_Record extracts_
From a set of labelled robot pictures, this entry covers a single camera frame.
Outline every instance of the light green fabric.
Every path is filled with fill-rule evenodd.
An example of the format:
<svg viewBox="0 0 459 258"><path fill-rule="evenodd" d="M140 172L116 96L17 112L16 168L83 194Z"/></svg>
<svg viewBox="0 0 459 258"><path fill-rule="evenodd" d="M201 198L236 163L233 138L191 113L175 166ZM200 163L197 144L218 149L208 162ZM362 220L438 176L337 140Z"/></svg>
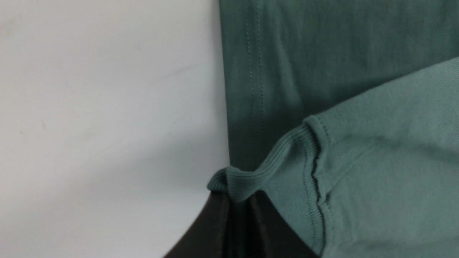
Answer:
<svg viewBox="0 0 459 258"><path fill-rule="evenodd" d="M459 58L306 118L256 171L208 188L236 203L265 191L325 258L457 257Z"/></svg>

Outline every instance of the white wall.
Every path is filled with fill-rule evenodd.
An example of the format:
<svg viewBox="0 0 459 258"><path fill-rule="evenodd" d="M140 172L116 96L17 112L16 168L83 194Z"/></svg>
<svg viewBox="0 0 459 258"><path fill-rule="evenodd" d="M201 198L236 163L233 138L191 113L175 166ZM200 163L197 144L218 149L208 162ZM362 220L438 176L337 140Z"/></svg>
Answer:
<svg viewBox="0 0 459 258"><path fill-rule="evenodd" d="M0 1L0 257L161 257L228 164L217 0Z"/></svg>

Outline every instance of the stitching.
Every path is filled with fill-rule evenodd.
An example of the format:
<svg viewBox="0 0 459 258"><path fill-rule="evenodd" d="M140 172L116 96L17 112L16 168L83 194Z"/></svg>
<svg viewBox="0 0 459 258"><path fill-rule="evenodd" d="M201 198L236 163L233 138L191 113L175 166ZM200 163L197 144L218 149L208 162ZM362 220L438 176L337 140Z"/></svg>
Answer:
<svg viewBox="0 0 459 258"><path fill-rule="evenodd" d="M318 139L316 138L317 135L316 134L313 134L313 137L314 137L314 140L317 140ZM319 181L322 181L322 182L325 182L325 179L324 179L324 173L323 173L323 168L320 168L320 165L319 165L319 157L320 157L320 152L323 151L323 150L318 150L318 153L315 153L315 157L314 157L314 160L313 160L313 171L312 171L312 174L311 176L313 177L313 180L314 180L314 184L315 184L315 191L317 191L317 199L315 200L315 205L317 205L318 209L319 209L319 213L320 213L320 216L321 216L321 219L322 219L322 228L320 230L323 231L323 235L320 239L320 241L322 241L322 246L321 246L321 249L320 249L320 253L322 253L324 250L325 250L325 245L326 245L326 237L327 237L327 232L326 232L326 225L325 225L325 209L328 210L330 212L330 208L325 204L325 208L322 209L321 205L320 205L320 197L321 197L321 194L320 194L320 190L319 190ZM334 222L333 222L333 217L331 216L331 219L332 219L332 223L331 223L331 227L332 229L334 228Z"/></svg>
<svg viewBox="0 0 459 258"><path fill-rule="evenodd" d="M300 143L301 143L301 146L303 147L303 152L304 152L304 165L303 165L303 185L304 185L304 188L306 189L306 194L308 196L308 206L310 205L310 202L309 202L309 191L308 191L308 186L306 185L306 164L308 162L308 153L306 152L306 147L304 145L304 141L303 141L303 138L299 135L298 136L299 140L300 140ZM311 212L311 209L309 208L309 216L312 218L312 212ZM312 249L315 248L315 245L316 245L316 232L315 232L315 227L314 225L312 226L313 228L313 244L311 246Z"/></svg>
<svg viewBox="0 0 459 258"><path fill-rule="evenodd" d="M263 152L265 152L264 144L264 89L263 89L263 72L262 72L262 61L261 61L261 43L260 43L260 11L259 11L259 1L256 0L256 9L257 9L257 45L258 45L258 69L260 73L260 91L261 91L261 144Z"/></svg>
<svg viewBox="0 0 459 258"><path fill-rule="evenodd" d="M318 116L314 116L314 117L317 118L317 121L318 121L318 122L320 123L320 125L322 126L322 129L323 129L324 132L325 132L325 136L327 136L327 141L328 141L329 143L331 143L330 135L329 135L329 133L328 133L328 128L325 127L324 122L322 121L322 119L321 119L320 117L318 117Z"/></svg>
<svg viewBox="0 0 459 258"><path fill-rule="evenodd" d="M332 185L330 185L330 189L328 190L328 192L330 192L334 187L335 185L337 185L348 173L349 171L355 166L355 164L363 159L364 157L366 157L367 155L371 154L373 151L375 151L377 149L377 147L379 147L380 145L378 143L375 143L373 146L369 147L368 149L366 149L365 151L361 152L357 158L355 158L352 163L347 167L347 168L339 168L339 170L342 170L343 172L339 173L339 178L337 180L335 180L335 182L333 182Z"/></svg>
<svg viewBox="0 0 459 258"><path fill-rule="evenodd" d="M320 175L322 177L322 181L325 181L325 178L324 178L324 174L322 173ZM324 198L326 199L327 195L329 194L329 192L327 192L324 196ZM325 207L327 208L328 210L328 213L330 214L330 218L331 218L331 230L330 230L330 243L331 243L331 246L334 246L334 232L335 232L335 216L333 215L333 212L331 211L331 208L330 206L328 205L328 203L326 202L326 200L324 200L324 205Z"/></svg>
<svg viewBox="0 0 459 258"><path fill-rule="evenodd" d="M254 107L253 103L254 94L253 94L253 76L252 76L252 54L250 52L250 36L249 36L249 3L245 0L246 4L246 36L247 36L247 59L249 62L249 77L250 77L250 120L252 122L252 139L253 139L253 149L252 149L252 157L255 160L255 154L257 151L256 141L255 141L255 119L254 119Z"/></svg>

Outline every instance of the black surface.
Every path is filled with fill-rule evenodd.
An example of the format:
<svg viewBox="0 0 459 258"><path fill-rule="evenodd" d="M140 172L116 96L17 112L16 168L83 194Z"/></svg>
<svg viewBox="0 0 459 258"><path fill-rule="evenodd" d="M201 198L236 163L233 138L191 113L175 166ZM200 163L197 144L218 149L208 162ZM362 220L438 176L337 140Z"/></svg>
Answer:
<svg viewBox="0 0 459 258"><path fill-rule="evenodd" d="M165 258L225 258L230 200L211 193L201 213Z"/></svg>
<svg viewBox="0 0 459 258"><path fill-rule="evenodd" d="M201 214L165 258L226 258L230 208L227 195L211 193ZM264 192L250 197L247 222L247 258L318 258Z"/></svg>

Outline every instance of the dark green cloth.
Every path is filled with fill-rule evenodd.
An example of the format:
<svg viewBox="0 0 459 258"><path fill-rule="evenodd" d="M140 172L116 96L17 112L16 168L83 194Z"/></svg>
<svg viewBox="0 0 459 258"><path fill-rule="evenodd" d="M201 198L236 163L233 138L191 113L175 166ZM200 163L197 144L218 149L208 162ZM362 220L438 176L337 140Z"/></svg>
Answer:
<svg viewBox="0 0 459 258"><path fill-rule="evenodd" d="M458 7L221 0L231 167L208 188L265 191L322 257L457 257Z"/></svg>
<svg viewBox="0 0 459 258"><path fill-rule="evenodd" d="M310 114L459 56L457 0L220 0L231 164Z"/></svg>

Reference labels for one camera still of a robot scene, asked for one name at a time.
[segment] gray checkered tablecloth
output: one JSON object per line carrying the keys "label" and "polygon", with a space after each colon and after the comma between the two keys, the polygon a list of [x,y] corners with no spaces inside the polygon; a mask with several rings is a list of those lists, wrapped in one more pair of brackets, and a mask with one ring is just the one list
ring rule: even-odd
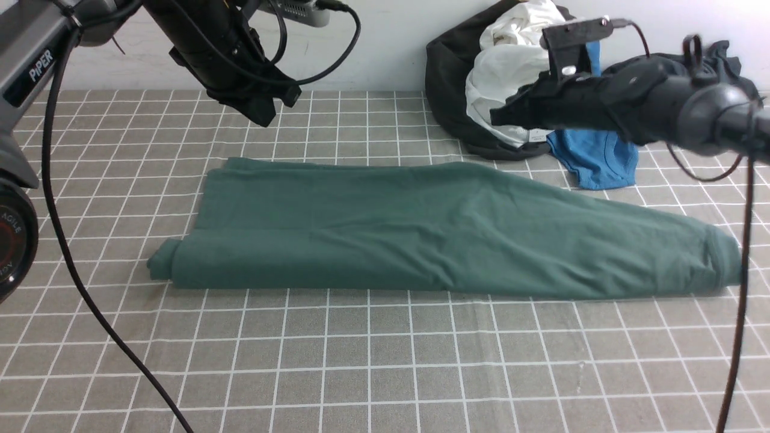
{"label": "gray checkered tablecloth", "polygon": [[[345,165],[465,160],[564,188],[551,156],[463,153],[419,92],[306,92],[269,128],[197,91],[64,92],[55,192],[83,280],[197,432],[713,431],[737,290],[555,302],[346,290],[184,291],[146,259],[188,232],[229,156]],[[16,137],[39,168],[43,101]],[[732,156],[682,154],[703,176]],[[638,186],[580,191],[682,213],[739,237],[745,170],[700,185],[661,145]],[[731,431],[770,431],[770,170],[758,169],[748,328]],[[176,432],[149,382],[81,302],[42,192],[37,262],[0,305],[0,432]]]}

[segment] clothing tag
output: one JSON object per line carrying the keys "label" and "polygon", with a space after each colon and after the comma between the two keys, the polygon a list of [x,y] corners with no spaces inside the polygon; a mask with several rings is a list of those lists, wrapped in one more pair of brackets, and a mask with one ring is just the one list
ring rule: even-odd
{"label": "clothing tag", "polygon": [[542,143],[543,141],[546,141],[546,136],[550,133],[551,131],[546,129],[530,129],[529,139],[527,141],[529,143]]}

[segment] wire
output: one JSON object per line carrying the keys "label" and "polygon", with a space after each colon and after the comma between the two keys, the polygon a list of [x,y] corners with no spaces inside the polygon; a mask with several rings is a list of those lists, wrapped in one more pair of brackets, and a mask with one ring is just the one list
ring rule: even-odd
{"label": "wire", "polygon": [[281,9],[278,7],[276,0],[267,0],[267,2],[270,3],[270,7],[273,8],[273,13],[276,14],[276,19],[278,20],[278,30],[281,34],[280,40],[278,42],[278,49],[276,50],[276,55],[273,57],[273,60],[270,60],[269,64],[270,66],[274,66],[280,62],[281,59],[283,59],[283,53],[286,52],[286,42],[289,36],[288,31],[286,30],[286,20],[283,19],[283,12],[281,12]]}
{"label": "wire", "polygon": [[666,147],[668,148],[668,152],[671,154],[671,158],[674,159],[674,162],[676,163],[676,165],[678,165],[679,168],[684,170],[685,174],[690,179],[697,180],[698,182],[711,183],[711,182],[718,182],[720,180],[727,179],[728,177],[730,177],[731,174],[733,174],[737,170],[737,168],[741,165],[741,162],[743,162],[743,156],[738,155],[738,157],[735,158],[735,162],[732,164],[732,166],[730,166],[730,168],[728,168],[724,173],[720,174],[719,176],[699,177],[699,176],[696,176],[695,173],[690,171],[687,167],[685,167],[685,165],[682,163],[679,157],[676,156],[676,152],[674,151],[674,148],[671,146],[671,144],[666,142]]}
{"label": "wire", "polygon": [[644,32],[641,30],[641,27],[639,27],[639,24],[629,21],[629,25],[632,25],[634,29],[636,29],[636,32],[639,34],[639,38],[641,39],[641,44],[644,45],[644,55],[647,56],[647,58],[650,58],[650,46],[647,45],[647,38],[644,37]]}
{"label": "wire", "polygon": [[136,365],[136,367],[147,377],[152,386],[155,387],[163,400],[174,412],[174,415],[176,415],[176,418],[179,420],[179,423],[182,425],[185,432],[193,433],[193,429],[189,426],[187,420],[185,419],[184,415],[182,415],[182,412],[179,410],[179,408],[176,407],[174,400],[171,399],[168,392],[163,389],[163,386],[158,382],[155,376],[152,375],[152,372],[142,363],[136,354],[134,354],[131,348],[126,345],[126,343],[115,332],[115,330],[112,329],[112,326],[110,326],[107,319],[105,319],[104,314],[102,314],[102,312],[99,310],[99,307],[96,306],[96,303],[91,298],[91,295],[86,290],[85,285],[78,275],[78,270],[75,267],[75,261],[72,259],[72,253],[70,252],[69,245],[67,244],[67,238],[64,233],[64,229],[62,229],[62,222],[59,220],[59,212],[56,209],[56,201],[53,195],[53,188],[51,186],[51,147],[53,122],[56,112],[56,103],[59,99],[59,90],[62,87],[62,80],[64,78],[64,70],[67,66],[70,53],[72,53],[72,50],[79,43],[80,36],[81,32],[79,30],[75,30],[67,39],[62,56],[55,65],[55,72],[51,82],[51,90],[48,97],[48,103],[45,106],[41,157],[42,186],[43,193],[45,195],[45,205],[48,207],[49,216],[51,217],[51,224],[53,225],[53,229],[56,232],[56,239],[59,241],[59,247],[62,250],[64,261],[67,265],[67,269],[69,270],[69,274],[72,277],[72,282],[75,283],[75,287],[78,289],[78,292],[85,301],[85,304],[88,305],[91,313],[94,315],[94,317],[96,317],[96,320],[99,321],[99,324],[102,325],[104,330],[107,331],[107,334],[109,334],[112,340],[115,341],[118,347],[120,347],[120,350],[122,350],[126,356],[131,359],[131,362]]}
{"label": "wire", "polygon": [[245,76],[247,78],[253,79],[254,81],[261,82],[264,84],[272,84],[276,86],[303,86],[306,84],[310,84],[311,82],[316,82],[326,76],[328,76],[330,73],[334,72],[337,68],[342,65],[342,63],[347,59],[348,55],[353,51],[353,47],[356,46],[358,43],[358,38],[361,35],[361,20],[358,17],[358,14],[356,11],[354,11],[350,6],[345,5],[344,3],[337,2],[335,0],[318,0],[316,2],[316,6],[319,8],[339,11],[339,12],[347,12],[350,14],[351,17],[353,17],[353,20],[356,23],[356,31],[353,34],[352,39],[350,40],[350,44],[345,48],[345,51],[342,53],[342,55],[334,62],[331,66],[323,70],[322,72],[319,72],[318,74],[311,76],[309,78],[300,79],[300,80],[278,80],[278,79],[267,79],[262,76],[258,76],[254,73],[251,73],[244,68],[241,68],[238,66],[233,60],[231,60],[227,55],[219,51],[219,49],[214,45],[211,40],[209,40],[208,37],[206,37],[206,34],[201,30],[201,28],[198,26],[198,24],[195,22],[193,17],[191,17],[187,11],[176,1],[176,0],[168,0],[169,3],[174,5],[181,13],[182,15],[187,18],[187,21],[189,22],[190,26],[192,26],[193,29],[195,29],[196,33],[198,33],[198,36],[200,36],[206,44],[209,46],[210,49],[212,49],[217,57],[222,59],[223,62],[225,62],[228,66],[235,69],[239,74],[242,76]]}
{"label": "wire", "polygon": [[[286,42],[288,40],[288,34],[286,31],[286,20],[283,18],[283,14],[280,13],[278,10],[278,5],[276,4],[275,0],[267,0],[268,3],[270,3],[270,6],[273,8],[274,11],[276,11],[276,18],[278,19],[278,29],[280,33],[280,40],[278,42],[278,49],[276,50],[276,54],[273,57],[272,60],[270,60],[267,65],[264,65],[263,67],[269,68],[270,66],[275,66],[280,60],[283,58],[283,54],[286,52]],[[249,42],[249,46],[254,51],[254,55],[261,55],[262,49],[256,44],[254,41],[254,38],[252,38],[251,33],[249,30],[246,30],[242,27],[238,27],[238,29],[241,32],[241,36],[246,39],[246,41]]]}
{"label": "wire", "polygon": [[[644,45],[644,53],[647,58],[650,58],[650,47],[647,44],[647,39],[644,37],[644,33],[641,28],[633,21],[628,20],[616,20],[615,25],[617,27],[625,27],[626,25],[632,25],[641,38],[641,43]],[[751,105],[751,111],[748,115],[748,128],[744,143],[748,144],[750,149],[748,152],[748,179],[746,181],[746,206],[743,219],[743,239],[742,239],[742,251],[741,251],[741,286],[738,292],[738,313],[735,318],[735,336],[732,342],[732,354],[730,358],[730,370],[728,372],[727,384],[725,385],[725,395],[722,399],[721,408],[719,410],[719,420],[717,422],[716,433],[725,433],[725,427],[727,426],[728,416],[730,415],[730,406],[732,404],[732,398],[735,394],[735,385],[738,382],[738,366],[741,363],[741,349],[743,347],[743,330],[746,324],[746,308],[748,305],[748,259],[752,247],[752,217],[754,210],[754,188],[755,188],[755,156],[753,153],[752,142],[755,138],[756,129],[756,110],[757,106]],[[724,173],[712,178],[703,178],[696,176],[693,172],[687,169],[681,162],[679,157],[674,152],[671,144],[666,143],[668,152],[674,159],[676,164],[684,170],[685,174],[690,178],[703,182],[713,183],[723,180],[732,175],[743,161],[743,156],[735,158],[735,162]]]}
{"label": "wire", "polygon": [[752,246],[752,217],[754,210],[754,156],[748,157],[748,179],[746,181],[746,210],[743,217],[743,252],[741,255],[741,288],[738,293],[738,318],[735,321],[735,337],[732,343],[732,356],[730,359],[730,371],[728,373],[725,396],[722,399],[719,410],[717,433],[724,433],[727,426],[727,418],[730,413],[732,395],[735,393],[735,384],[738,381],[738,365],[741,363],[741,349],[743,345],[743,329],[746,324],[746,306],[748,303],[748,257]]}

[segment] folded green garment
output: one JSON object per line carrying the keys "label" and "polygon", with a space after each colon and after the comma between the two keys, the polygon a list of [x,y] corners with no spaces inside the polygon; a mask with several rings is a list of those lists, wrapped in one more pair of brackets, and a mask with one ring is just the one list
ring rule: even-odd
{"label": "folded green garment", "polygon": [[560,299],[737,284],[735,239],[473,163],[342,167],[233,158],[184,240],[148,263],[180,288],[453,290]]}

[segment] blue garment
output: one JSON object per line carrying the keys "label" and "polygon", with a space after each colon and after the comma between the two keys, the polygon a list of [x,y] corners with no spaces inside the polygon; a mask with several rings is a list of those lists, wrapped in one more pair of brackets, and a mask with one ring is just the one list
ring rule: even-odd
{"label": "blue garment", "polygon": [[[601,75],[599,42],[586,45],[591,57],[591,72]],[[565,130],[548,134],[551,152],[562,165],[577,176],[584,190],[610,190],[634,185],[639,149],[611,131]]]}

_Work order_
Write the lines out again exactly, beginning at the line that contains "[segment] blue garment" and stopping only at the final line of the listing above.

_Response box_
[segment] blue garment
output: one JSON object per line carrying the keys "label" and "polygon", with a space after each colon and after the comma between the two keys, the polygon a list of [x,y] corners with no spaces inside the polygon; a mask with several rings is a list of those lists, wrapped in one more pair of brackets, and a mask with one ring is just the one list
ring rule: even-odd
{"label": "blue garment", "polygon": [[[601,75],[599,42],[586,45],[591,57],[591,72]],[[565,130],[548,134],[551,152],[562,165],[577,176],[584,190],[610,190],[634,185],[639,149],[611,131]]]}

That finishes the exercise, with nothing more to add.